“You’ll tell me everything, Porter, and do it pretty quick!” snarled Nick Jasniff, flying into a sudden rage. “Don’t you see that you are entirely in our hands, and that we can do as we please with all of you? Unless you tell me everything I want to know, we are coming in there and take those two girls away and leave you two fellows here, bound and gagged. Then, if nobody comes to rescue you, you can starve to death. Do you get me?”

“Oh, Dave! don’t let them do anything like that!” pleaded Jessie, who had been listening over his shoulder to what was said.

“Don’t worry about their binding and gagging us—at least not while we are armed,” put in Roger.

“See here, Jasniff, you can talk all you please, but we do not intend to let you carry out your threats,” said Dave. “Both Morr and I are well armed, and we know how to shoot. In a very short time this place will be completely surrounded and you will be made prisoners.”

“It isn’t so!” cried the former bully of Oak Hall; but the tone of his voice showed his uneasiness.
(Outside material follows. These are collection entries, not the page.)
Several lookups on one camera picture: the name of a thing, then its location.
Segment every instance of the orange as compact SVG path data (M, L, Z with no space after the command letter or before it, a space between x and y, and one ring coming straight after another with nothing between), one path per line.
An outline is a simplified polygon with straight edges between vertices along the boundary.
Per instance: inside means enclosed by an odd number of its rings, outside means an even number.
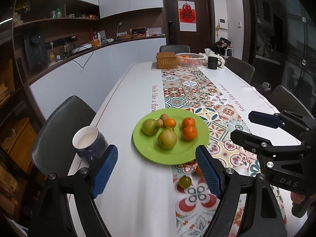
M182 127L187 127L187 126L195 126L195 120L193 118L185 118L182 121Z
M165 125L165 127L174 128L176 126L177 122L173 118L168 118L163 122L163 124Z
M183 134L184 139L186 139L187 141L193 141L198 135L197 132L198 131L196 130L194 126L187 126L183 129L182 134Z
M195 172L198 176L203 176L200 166L197 166L197 168L195 169Z

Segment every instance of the green plate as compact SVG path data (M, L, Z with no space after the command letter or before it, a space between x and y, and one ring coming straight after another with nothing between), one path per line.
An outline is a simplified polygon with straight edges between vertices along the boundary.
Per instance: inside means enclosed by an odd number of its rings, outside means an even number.
M144 120L148 118L158 119L160 115L164 113L177 121L174 131L178 136L178 141L171 150L164 150L158 145L157 138L164 130L164 127L160 128L158 133L154 136L148 136L142 130ZM195 128L198 133L193 141L187 141L182 136L182 121L187 117L194 118L196 122ZM179 165L194 160L196 147L201 144L206 147L209 143L209 139L209 129L198 115L187 110L176 108L161 109L147 114L137 123L133 132L133 140L137 150L149 160L165 165Z

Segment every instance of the white tablecloth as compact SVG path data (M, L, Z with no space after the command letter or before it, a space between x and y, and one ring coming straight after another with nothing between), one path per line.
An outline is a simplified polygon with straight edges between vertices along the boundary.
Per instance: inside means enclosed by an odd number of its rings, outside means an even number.
M276 113L254 87L227 68L199 68L216 86L245 121L254 135L271 140L273 145L297 145L298 141L281 129L256 125L248 120L250 111ZM152 104L153 88L157 97ZM98 210L113 237L176 236L175 200L170 166L153 163L138 153L132 143L137 122L155 109L165 108L162 74L152 62L133 64L118 81L97 112L92 125L118 148L118 162L103 192L95 200ZM75 157L69 174L85 165ZM289 236L303 225L306 216L298 219L291 214L290 193L281 190L287 216ZM73 196L69 206L78 236L85 236Z

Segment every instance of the door handle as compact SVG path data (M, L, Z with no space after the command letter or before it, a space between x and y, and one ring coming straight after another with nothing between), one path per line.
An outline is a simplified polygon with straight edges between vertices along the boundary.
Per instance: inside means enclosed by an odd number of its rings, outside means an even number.
M173 23L172 21L168 22L168 31L169 31L169 44L172 44L172 36L173 36Z

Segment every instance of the hand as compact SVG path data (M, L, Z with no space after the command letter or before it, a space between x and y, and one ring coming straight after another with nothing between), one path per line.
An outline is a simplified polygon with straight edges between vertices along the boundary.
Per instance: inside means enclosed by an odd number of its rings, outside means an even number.
M295 204L300 204L305 199L305 195L301 195L295 192L291 192L291 200Z

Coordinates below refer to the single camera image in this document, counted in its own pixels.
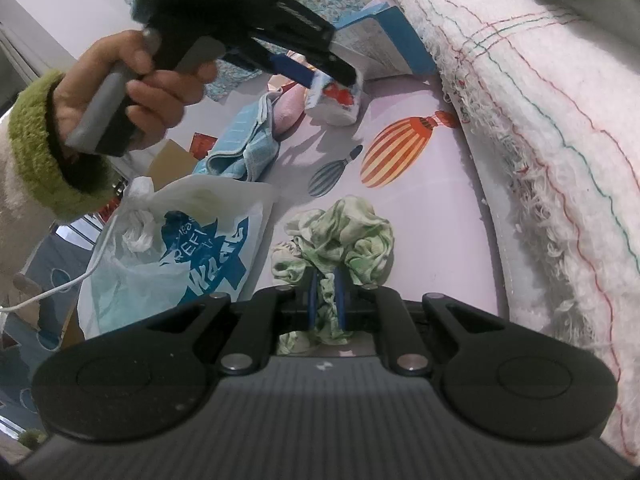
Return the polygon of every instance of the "red card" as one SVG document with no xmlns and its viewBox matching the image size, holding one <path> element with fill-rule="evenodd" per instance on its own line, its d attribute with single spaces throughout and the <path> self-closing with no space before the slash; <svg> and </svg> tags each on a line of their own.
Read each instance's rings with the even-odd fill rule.
<svg viewBox="0 0 640 480">
<path fill-rule="evenodd" d="M 207 153 L 209 153 L 209 150 L 213 148 L 213 145 L 217 140 L 217 137 L 211 137 L 205 134 L 193 134 L 189 153 L 198 160 L 202 160 L 207 156 Z"/>
<path fill-rule="evenodd" d="M 109 200 L 109 203 L 106 206 L 104 206 L 102 209 L 100 209 L 100 211 L 98 211 L 98 215 L 100 215 L 100 218 L 102 219 L 102 221 L 106 223 L 107 220 L 111 218 L 111 215 L 113 214 L 114 211 L 116 211 L 119 205 L 120 205 L 119 198 L 114 197 L 111 200 Z"/>
</svg>

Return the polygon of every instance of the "hand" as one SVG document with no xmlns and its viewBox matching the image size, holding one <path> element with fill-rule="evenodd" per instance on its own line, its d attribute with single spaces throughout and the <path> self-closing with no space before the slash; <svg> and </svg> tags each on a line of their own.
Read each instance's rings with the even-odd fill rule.
<svg viewBox="0 0 640 480">
<path fill-rule="evenodd" d="M 127 117 L 143 133 L 132 140 L 130 150 L 142 150 L 159 142 L 168 128 L 180 123 L 184 107 L 202 99 L 204 84 L 212 82 L 217 73 L 215 62 L 201 65 L 195 74 L 154 71 L 142 33 L 136 30 L 98 40 L 82 54 L 53 92 L 54 116 L 65 156 L 74 154 L 64 145 L 66 136 L 78 126 L 91 98 L 114 63 L 120 60 L 136 73 L 145 75 L 141 81 L 127 84 L 127 94 L 137 103 L 127 107 Z"/>
</svg>

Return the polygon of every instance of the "green crumpled cloth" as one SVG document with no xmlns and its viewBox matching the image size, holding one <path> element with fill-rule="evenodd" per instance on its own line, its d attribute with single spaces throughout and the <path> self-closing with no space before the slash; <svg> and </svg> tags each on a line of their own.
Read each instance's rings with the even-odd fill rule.
<svg viewBox="0 0 640 480">
<path fill-rule="evenodd" d="M 334 269 L 344 262 L 357 285 L 376 283 L 385 270 L 394 245 L 388 220 L 375 215 L 372 205 L 357 196 L 341 198 L 327 211 L 311 209 L 296 214 L 285 225 L 293 237 L 271 248 L 275 278 L 297 283 L 310 264 L 325 278 L 320 280 L 316 328 L 313 333 L 291 332 L 280 337 L 278 353 L 304 351 L 313 343 L 340 345 L 351 335 L 338 326 Z"/>
</svg>

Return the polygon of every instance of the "green knit cuff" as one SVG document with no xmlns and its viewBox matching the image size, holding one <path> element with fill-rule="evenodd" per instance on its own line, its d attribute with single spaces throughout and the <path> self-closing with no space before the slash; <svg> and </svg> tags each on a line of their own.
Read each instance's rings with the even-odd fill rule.
<svg viewBox="0 0 640 480">
<path fill-rule="evenodd" d="M 8 133 L 17 173 L 28 193 L 57 218 L 71 221 L 100 209 L 113 197 L 113 177 L 105 158 L 98 158 L 87 170 L 87 180 L 94 183 L 91 189 L 80 191 L 62 175 L 49 149 L 46 121 L 49 90 L 61 78 L 62 73 L 49 72 L 20 94 L 11 111 Z"/>
</svg>

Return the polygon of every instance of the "gray striped balloon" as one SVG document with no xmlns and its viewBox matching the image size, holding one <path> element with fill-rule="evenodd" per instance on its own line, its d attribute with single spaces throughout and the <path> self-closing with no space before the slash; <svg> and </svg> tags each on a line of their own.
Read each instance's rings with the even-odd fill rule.
<svg viewBox="0 0 640 480">
<path fill-rule="evenodd" d="M 319 197 L 329 193 L 332 188 L 338 183 L 344 168 L 347 167 L 352 160 L 355 160 L 362 151 L 362 144 L 358 144 L 349 152 L 349 156 L 343 160 L 334 160 L 328 162 L 322 166 L 318 171 L 314 173 L 309 181 L 308 191 L 309 195 Z"/>
</svg>

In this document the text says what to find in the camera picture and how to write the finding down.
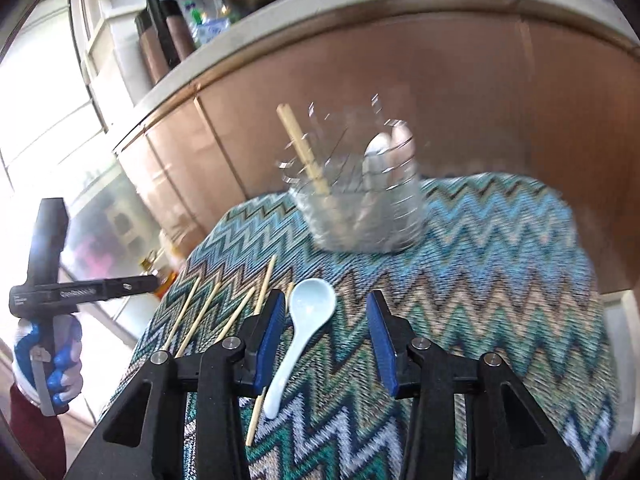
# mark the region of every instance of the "gloved hand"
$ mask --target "gloved hand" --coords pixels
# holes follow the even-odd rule
[[[82,327],[75,316],[65,314],[53,318],[53,337],[56,354],[53,357],[54,371],[47,377],[47,387],[52,393],[54,407],[62,407],[75,399],[82,390],[80,351],[82,350]],[[36,391],[31,368],[31,349],[40,342],[40,327],[37,322],[21,319],[18,322],[14,345],[14,377],[21,393],[36,406],[40,397]]]

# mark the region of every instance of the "zigzag patterned tablecloth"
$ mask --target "zigzag patterned tablecloth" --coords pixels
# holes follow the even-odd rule
[[[570,209],[529,178],[481,174],[424,182],[427,229],[396,255],[317,250],[287,194],[230,210],[196,248],[134,350],[118,389],[160,348],[196,276],[202,278],[172,343],[175,351],[216,280],[222,288],[188,352],[212,344],[245,292],[311,276],[338,293],[332,321],[306,348],[280,413],[261,418],[247,448],[253,478],[392,479],[399,474],[409,403],[383,389],[369,340],[365,297],[381,288],[391,310],[445,349],[471,358],[497,349],[523,379],[582,469],[594,478],[616,418],[617,379],[591,264]],[[252,308],[246,308],[239,323]],[[292,338],[287,320],[277,362]],[[196,478],[195,395],[188,400],[185,478]],[[253,401],[241,399],[246,429]],[[465,477],[464,407],[456,403],[456,477]]]

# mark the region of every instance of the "glass bottle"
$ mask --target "glass bottle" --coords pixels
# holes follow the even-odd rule
[[[220,32],[227,29],[231,22],[229,21],[228,9],[222,0],[213,0],[213,6],[216,11],[215,19],[210,20],[209,28],[211,29],[212,37],[217,36]]]
[[[154,295],[158,300],[162,300],[162,297],[178,277],[178,273],[168,264],[160,265],[158,260],[158,253],[151,251],[147,257],[140,262],[140,267],[142,267],[147,274],[152,274],[158,278],[159,285],[154,291]]]

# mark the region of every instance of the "copper cabinet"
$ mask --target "copper cabinet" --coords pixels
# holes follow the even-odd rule
[[[640,155],[640,66],[593,36],[533,20],[527,27],[531,174],[571,206],[601,288],[629,288],[633,281],[625,285],[622,267],[635,269],[631,280],[640,272],[640,238],[623,240],[622,234],[640,212],[637,201],[625,209],[628,190],[634,190],[630,197],[640,191],[640,181],[631,178]]]
[[[122,167],[156,221],[171,237],[180,236],[188,255],[206,236],[167,178],[146,136],[138,137],[118,156]]]
[[[517,17],[431,13],[332,30],[286,46],[200,91],[255,196],[284,188],[274,165],[287,135],[275,109],[341,111],[380,95],[386,118],[408,121],[427,176],[525,173],[526,56]],[[362,147],[370,139],[356,144]]]
[[[228,209],[246,199],[193,100],[176,108],[146,135],[184,205],[207,233]]]

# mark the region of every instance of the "red sleeve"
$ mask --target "red sleeve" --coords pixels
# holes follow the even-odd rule
[[[20,446],[47,480],[62,480],[66,473],[65,437],[56,416],[44,416],[13,384],[10,389],[9,426]]]

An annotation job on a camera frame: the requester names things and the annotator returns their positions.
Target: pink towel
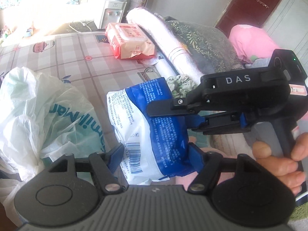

“It may be so!” cried one of the gypsies quickly. “Remember, Carmenaldo did not return. That looks bad.”

The gypsies began to whisper among themselves, and then one of them pulled Jasniff back.

“We had better go out again and take another look around,” he said in a hoarse whisper. “That young man may speak the truth, and we do not want to run any chances of being captured in such a game as this. If we find the woods clear, we can then come back and settle with these intruders.”

“All right, have your own way,” grumbled Jasniff. “Just the same, I think they came here alone. Didn’t I see them alone at that hotel?”

The gypsies were evidently too disturbed to argue the matter further, and they pushed forward and closed the door in Dave’s face. Then those inside the room heard the lock fastened once more and heard the gypsies tramp away and down the stairs.